By Dr. Ken Broda-Bahm:
It is one thing to know an act has a chance of resulting in harm, and it's another to intend that harm to occur. Or is it? Consider the example of a company that is aware of a small risk of electric shock if repairs are done without powering off a piece of equipment. If the company sends an employee to make that repair anyway, would jurors say that company intended the injury to occur? It turns out, it depends on how you ask the question. A new study in the Journal of Empirical Legal Studies (Mueller, Solan & Darley, 2012) looked at exactly that scenario and found that, while research participants were generally able to see distinctions between varying degrees of liability (e.g., negligence versus willful disregard and intent), when asked to make a binary choice regarding intent, they tended to treat just about any level of knowledge as proof of intent. The tree of knowledge, in other words, bears the fruit of intent.
The challenge with any concept as subjective as "intent" is that jurors and judges end up with few, if any, foolproof cues, and instead they need to rely on their own projections. In the study, participants were asked to look at a scenario and assign consequences for the employer in deciding whether its acts were intentional or not.

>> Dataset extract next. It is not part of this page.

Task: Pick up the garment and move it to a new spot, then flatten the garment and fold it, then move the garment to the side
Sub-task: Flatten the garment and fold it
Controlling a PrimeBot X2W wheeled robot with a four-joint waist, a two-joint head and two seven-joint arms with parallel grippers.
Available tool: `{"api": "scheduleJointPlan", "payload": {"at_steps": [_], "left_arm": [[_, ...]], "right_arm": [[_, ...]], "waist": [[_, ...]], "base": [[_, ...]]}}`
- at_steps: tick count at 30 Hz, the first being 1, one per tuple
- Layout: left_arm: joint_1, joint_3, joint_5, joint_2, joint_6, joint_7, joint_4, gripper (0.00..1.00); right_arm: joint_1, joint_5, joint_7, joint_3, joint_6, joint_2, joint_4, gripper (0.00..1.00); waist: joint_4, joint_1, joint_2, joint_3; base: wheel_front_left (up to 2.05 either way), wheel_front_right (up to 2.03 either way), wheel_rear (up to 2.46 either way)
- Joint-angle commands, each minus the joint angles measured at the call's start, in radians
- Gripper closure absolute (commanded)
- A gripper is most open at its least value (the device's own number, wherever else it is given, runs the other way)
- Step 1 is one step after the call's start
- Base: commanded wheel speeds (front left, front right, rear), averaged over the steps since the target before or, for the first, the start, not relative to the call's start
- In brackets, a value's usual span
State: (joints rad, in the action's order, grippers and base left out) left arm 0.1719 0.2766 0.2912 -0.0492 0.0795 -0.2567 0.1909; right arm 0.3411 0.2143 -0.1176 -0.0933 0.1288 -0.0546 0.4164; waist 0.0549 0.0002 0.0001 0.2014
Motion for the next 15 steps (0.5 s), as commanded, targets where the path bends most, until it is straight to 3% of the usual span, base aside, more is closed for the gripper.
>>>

In that setting, the researchers found that participants' "'hot' moral judgments play a larger role than do their 'cold' cognitive categorizations." That means that the ability to understand a legal distinction won't always translate into a willingness to apply that distinction in practice. This post takes a look at this interesting new study on the ways jurors handle intent, and provides some practical advice for handling the distinctions in intent required by your case.